November 1, 2012 Leave a comment
I have recently found myself trying hard to use the 50 mm lens to take street portraits (I usually only carry the 50 and 28 mm lenses with me). It turns out that in every single attempt I have have to go back to the distance I feel more comfortable with: the 28 mm lens. I know the theory says that wide angle lenses are not good for portraits but, despite distortions, that seems to be the distance that works for me.
Knowing that, I now keep asking myself about the relationship between the physical distance and the emotional connection I establish with my subjects.
October 7, 2012 Leave a comment
I am sad.
Yesterday, while walking around the market of the City of Granada in Nicaragua, my mind was unconsciously looking for a man I had photographed in that same place two years ago. I never knew his name or anything about him but he has since been very important in my photography.
The portrait I took of him represented the very first time I managed to see something I wanted to photograph, anticipate what was about to happen, notice the combination of strong lights and shadows, and have the camera ready to not miss the moment.

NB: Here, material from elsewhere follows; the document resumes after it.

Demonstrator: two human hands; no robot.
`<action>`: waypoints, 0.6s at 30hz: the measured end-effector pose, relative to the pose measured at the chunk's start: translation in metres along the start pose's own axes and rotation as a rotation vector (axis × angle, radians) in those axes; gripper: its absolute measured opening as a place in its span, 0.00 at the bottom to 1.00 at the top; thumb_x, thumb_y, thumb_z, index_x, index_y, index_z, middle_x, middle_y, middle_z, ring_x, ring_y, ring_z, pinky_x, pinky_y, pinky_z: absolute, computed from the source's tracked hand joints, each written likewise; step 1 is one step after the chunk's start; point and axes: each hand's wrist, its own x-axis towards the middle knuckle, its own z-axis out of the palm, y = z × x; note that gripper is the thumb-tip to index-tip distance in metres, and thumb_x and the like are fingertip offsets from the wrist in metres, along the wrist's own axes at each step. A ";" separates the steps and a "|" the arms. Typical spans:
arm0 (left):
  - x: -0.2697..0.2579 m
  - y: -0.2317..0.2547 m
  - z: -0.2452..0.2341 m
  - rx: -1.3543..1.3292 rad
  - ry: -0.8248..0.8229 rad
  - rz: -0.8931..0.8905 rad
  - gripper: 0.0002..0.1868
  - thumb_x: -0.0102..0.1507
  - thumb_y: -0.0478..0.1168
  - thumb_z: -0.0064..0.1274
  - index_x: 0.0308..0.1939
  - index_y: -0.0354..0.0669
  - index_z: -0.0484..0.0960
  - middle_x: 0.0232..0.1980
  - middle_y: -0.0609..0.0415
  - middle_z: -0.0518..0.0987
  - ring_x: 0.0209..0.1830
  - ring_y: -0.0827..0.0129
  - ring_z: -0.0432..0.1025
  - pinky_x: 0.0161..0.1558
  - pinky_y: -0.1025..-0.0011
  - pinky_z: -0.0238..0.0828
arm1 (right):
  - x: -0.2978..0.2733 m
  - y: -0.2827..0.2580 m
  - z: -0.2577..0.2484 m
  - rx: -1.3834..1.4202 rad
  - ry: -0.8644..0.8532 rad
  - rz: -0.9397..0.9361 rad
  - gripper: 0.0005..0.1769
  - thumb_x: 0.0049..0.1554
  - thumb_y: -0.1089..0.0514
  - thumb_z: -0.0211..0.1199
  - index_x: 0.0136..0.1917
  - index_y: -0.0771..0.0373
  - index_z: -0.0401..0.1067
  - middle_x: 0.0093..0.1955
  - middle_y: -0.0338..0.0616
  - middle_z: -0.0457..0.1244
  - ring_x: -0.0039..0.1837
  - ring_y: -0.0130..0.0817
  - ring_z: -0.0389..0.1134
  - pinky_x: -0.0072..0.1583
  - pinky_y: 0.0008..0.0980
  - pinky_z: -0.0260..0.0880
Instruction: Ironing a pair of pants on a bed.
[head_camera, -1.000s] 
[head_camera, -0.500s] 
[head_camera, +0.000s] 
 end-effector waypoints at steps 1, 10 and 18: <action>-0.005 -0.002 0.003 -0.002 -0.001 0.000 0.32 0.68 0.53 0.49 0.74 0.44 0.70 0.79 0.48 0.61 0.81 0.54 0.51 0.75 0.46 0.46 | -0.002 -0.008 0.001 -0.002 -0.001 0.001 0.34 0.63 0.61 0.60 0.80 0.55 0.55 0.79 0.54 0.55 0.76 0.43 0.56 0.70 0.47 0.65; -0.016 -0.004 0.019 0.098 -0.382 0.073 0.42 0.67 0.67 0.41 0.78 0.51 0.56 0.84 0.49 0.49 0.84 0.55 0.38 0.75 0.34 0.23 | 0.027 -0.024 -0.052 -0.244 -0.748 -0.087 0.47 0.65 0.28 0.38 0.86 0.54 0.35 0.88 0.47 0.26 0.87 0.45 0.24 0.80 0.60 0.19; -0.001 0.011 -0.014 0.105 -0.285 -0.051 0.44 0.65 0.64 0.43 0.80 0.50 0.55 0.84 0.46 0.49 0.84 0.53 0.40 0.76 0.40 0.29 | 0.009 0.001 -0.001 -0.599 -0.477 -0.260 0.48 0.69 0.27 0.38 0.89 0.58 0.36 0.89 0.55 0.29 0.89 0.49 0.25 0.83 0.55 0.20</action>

All in a fraction of a second and yet, still one of my happiest fractions of a second. I feel proud of that portrait.
Yesterday evening I met Demetrio, a local photographer, and we immediately started to share adventures around photography. As I was showing him my photos of Nicaragua, all people in his studio started to gather around the computer screen saying… “look, it’s Matías!”. “He died a year ago” – they explained to me.
I am sad to know he is gone and, although he never saw that portrait I took of him nor he knew what it meant to me, today I feel the need to thank him and, through him, thank all the people who has ever given me the great little treasure of a fraction of a second.
Thank you Matías. Nice we crossed roads!